Date of Award

1-1-2019

Publication Type

Master Thesis

Degree Name

M.A.

Department

Psychology

First Advisor

Kimberley Babb

Keywords

Autism, Children, Media Use, Restricted Repetitive Behaviour

Rights

info:eu-repo/semantics/openAccess

Creative Commons License

Creative Commons Attribution-Noncommercial-No Derivative Works 4.0 License
This work is licensed under a Creative Commons Attribution-Noncommercial-No Derivative Works 4.0 License.

Abstract

In recent years, the potential influences of media use on youth mental health and development have received increasing attention. Emerging research has suggested that youth diagnosed with Autism Spectrum Disorder (ASD) use media in problematic ways. However, few studies have investigated the possibility that the media use shown by these youths may be an extension of the symptoms of ASD into the media context. The current study explored similarities between classical restricted repetitive behaviours (RRBs) and proposed media RRBs in children with ASD. A sample of 36 parents of 4- to 11-year-old children (ASD = 25; non-ASD = 11) completed online surveys on RRBs, and media use.
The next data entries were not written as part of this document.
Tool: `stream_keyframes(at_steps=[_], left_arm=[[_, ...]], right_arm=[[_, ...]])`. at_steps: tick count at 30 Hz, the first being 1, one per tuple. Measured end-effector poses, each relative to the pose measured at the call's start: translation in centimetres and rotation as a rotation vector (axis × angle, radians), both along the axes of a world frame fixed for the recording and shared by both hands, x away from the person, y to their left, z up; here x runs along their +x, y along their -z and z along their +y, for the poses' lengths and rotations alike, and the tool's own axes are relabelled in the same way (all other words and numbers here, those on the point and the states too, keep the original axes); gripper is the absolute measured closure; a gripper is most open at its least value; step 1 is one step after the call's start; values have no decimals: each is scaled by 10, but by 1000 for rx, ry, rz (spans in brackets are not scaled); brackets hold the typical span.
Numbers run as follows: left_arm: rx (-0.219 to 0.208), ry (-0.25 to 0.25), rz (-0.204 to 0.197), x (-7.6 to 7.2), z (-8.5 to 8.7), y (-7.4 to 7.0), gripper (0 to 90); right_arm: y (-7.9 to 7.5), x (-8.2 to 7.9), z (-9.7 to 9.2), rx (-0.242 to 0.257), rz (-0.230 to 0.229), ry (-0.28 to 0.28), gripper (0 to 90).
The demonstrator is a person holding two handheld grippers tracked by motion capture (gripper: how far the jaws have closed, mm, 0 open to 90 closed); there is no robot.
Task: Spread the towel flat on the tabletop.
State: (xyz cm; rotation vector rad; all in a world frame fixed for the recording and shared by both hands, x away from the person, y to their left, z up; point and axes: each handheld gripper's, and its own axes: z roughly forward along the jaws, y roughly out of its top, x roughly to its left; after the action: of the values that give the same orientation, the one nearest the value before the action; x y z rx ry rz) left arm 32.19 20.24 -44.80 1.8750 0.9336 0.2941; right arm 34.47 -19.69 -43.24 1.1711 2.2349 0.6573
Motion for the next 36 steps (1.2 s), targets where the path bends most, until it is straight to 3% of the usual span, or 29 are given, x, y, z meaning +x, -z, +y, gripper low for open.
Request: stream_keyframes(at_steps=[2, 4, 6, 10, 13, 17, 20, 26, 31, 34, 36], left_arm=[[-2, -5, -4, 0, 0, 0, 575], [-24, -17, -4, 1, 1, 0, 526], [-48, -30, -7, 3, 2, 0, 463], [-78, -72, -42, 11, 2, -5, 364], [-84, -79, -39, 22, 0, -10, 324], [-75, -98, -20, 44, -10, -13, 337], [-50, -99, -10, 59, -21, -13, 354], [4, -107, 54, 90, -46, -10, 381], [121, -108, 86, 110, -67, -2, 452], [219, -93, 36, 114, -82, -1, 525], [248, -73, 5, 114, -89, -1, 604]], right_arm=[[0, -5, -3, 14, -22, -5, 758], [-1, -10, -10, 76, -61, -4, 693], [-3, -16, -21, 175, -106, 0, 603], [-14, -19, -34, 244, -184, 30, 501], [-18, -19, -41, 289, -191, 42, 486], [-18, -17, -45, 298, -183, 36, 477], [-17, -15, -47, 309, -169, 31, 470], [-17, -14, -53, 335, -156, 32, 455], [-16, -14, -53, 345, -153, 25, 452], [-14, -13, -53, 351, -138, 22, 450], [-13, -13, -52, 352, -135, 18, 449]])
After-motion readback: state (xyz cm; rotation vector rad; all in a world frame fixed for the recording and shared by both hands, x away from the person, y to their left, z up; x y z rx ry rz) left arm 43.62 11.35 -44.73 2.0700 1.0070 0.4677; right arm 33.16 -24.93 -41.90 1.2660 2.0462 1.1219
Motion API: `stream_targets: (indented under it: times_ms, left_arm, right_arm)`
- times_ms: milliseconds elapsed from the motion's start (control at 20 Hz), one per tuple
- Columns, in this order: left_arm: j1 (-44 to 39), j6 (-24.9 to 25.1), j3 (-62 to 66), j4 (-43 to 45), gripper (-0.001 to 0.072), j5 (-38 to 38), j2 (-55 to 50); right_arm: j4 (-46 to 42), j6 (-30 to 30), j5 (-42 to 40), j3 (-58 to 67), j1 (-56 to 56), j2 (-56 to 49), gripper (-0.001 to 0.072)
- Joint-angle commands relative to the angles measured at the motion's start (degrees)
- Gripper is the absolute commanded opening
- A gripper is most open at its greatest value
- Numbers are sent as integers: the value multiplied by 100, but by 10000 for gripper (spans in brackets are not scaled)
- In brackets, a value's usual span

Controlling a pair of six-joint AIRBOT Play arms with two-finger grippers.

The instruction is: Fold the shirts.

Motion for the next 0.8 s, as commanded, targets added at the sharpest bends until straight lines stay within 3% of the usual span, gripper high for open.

Classical RRBs were associated with greater numbers of media RRBs in children with ASD, and media RRBs were also observed in greater frequencies in these children compared with children without ASD. Children with ASD also demonstrated greater frequency, intensity, and duration of distress in response to interruption or prevented use of media than children without ASD. However, age and adaptive functioning level did not exhibit statistically significant associations to media RRBs in either of these group. Findings suggested that the ways children with ASD use media may reflect the underlying symptoms of ASD. The types of media accessed, the time spent engaged in different leisure activities, and number of digital literacy skills were also explored to find potential similarities and differences in the media use characteristics of children both with and without a diagnosis of ASD. Proposed media RRBs have implications for future research and clinical application, considering the incorporation of technology-based behavioural addictions in the current mental health diagnostic systems.